They are closely associated with the Kerguelen cabbage, a plant which the individuals of C. mosleyi are its main pollinators, and these flies are typically found in large numbers on the leaves of the Kerguelen cabbages across the islands of the Kerguelen archipelago and Heard Island. This cabbage is a main trophic resource for both adult and larvae of C. mosleyi and many of the flies spent most of their lives on cabbages. Kerguelen cabbages are distributed from littoral margins to further inland and are usually found in non-saline areas. This in combination with the fact that adults of C. mosleyi are found at the axil of the leaves where rainwater is accumulated and salinity is null or low, brought the attention of scientists because it makes C. mosleyi quite exceptional among the invertebrates of subantarctic region, most of which live in environments with high levels of salinity. However, newer studies reveal that there is a large number of C. mosleyi living in areas devoid of Kerguelen cabbages, like seaweed habitats consisting mostly of kelps of the Macrocystis pyrifera species that were washed ashore. They have also been found in other coastal locations, like penguin colonies, where they have a similar role as in the seaweed ecosystems, they decompose organic matter.

== Threats ==
The population of Calycopteryx mosleyi has greatly reduced since the arrival of humans on the islands it inhabits, mostly due to the animals introduced to the ecosystem by them.
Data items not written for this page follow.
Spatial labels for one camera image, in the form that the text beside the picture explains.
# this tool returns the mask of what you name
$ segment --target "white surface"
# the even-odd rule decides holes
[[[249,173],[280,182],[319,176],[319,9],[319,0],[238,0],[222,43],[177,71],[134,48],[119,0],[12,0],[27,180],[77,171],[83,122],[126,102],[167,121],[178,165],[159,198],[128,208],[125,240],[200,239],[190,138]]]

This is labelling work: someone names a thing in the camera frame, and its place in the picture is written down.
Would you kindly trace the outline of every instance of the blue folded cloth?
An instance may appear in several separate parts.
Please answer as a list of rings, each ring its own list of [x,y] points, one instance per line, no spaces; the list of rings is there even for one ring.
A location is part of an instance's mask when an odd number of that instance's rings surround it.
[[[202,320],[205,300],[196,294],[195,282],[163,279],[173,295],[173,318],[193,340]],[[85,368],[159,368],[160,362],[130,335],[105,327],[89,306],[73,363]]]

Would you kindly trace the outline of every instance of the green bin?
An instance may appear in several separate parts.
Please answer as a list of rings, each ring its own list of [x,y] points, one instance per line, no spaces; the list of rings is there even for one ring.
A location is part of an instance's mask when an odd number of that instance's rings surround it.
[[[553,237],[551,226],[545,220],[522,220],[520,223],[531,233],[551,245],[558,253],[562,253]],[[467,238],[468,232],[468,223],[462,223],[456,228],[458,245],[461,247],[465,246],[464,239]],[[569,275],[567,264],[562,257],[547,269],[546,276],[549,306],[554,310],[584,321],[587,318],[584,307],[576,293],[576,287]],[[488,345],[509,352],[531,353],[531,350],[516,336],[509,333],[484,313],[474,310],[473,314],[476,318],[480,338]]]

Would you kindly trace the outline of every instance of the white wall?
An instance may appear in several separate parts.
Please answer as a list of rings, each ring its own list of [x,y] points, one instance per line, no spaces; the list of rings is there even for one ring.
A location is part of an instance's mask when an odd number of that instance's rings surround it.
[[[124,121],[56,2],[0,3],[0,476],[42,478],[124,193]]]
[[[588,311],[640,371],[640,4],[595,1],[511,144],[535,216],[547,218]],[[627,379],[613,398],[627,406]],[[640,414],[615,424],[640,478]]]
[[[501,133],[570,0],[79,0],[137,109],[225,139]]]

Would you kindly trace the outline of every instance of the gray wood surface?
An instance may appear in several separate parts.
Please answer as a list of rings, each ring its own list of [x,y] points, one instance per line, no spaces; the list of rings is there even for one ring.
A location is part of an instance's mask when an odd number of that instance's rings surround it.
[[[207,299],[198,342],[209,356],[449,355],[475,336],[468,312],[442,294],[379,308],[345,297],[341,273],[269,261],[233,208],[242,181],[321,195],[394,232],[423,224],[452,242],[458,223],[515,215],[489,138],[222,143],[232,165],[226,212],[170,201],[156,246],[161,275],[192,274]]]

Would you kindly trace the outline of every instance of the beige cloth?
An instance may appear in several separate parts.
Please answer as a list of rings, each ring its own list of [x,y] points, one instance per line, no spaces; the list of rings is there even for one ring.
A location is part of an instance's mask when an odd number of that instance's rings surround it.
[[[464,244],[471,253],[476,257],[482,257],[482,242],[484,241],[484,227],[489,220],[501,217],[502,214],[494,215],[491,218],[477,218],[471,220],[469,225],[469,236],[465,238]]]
Rabbits were brought from South Africa to some of the islands of the Kerguelen archipelago in 1874 and the following years. They have been feeding on the Kerguelen cabbage ever since, resulting in reduction of its population and obviously a destruction of C. mosleyi's habitat in some areas.

In 1913, beetles of the Merizodus soledadinus species of South America were also introduced to the Kerguelen Islands. They prey on the larvae of C. mosleyi and as a result the population of the indigenous flies has declined greatly since the beetle's introduction to the ecosystem. The Merizodus soledadinus could eventually outnumber the Calycopteryx mosleyi in some of the islands resulting in C. mosleyi's disappearance.

Like most of the fauna of the subantarctic, Calycopteryx mosleyi is also threatened by the climate change, with the rising temperature disrupting the balanced ecosystem.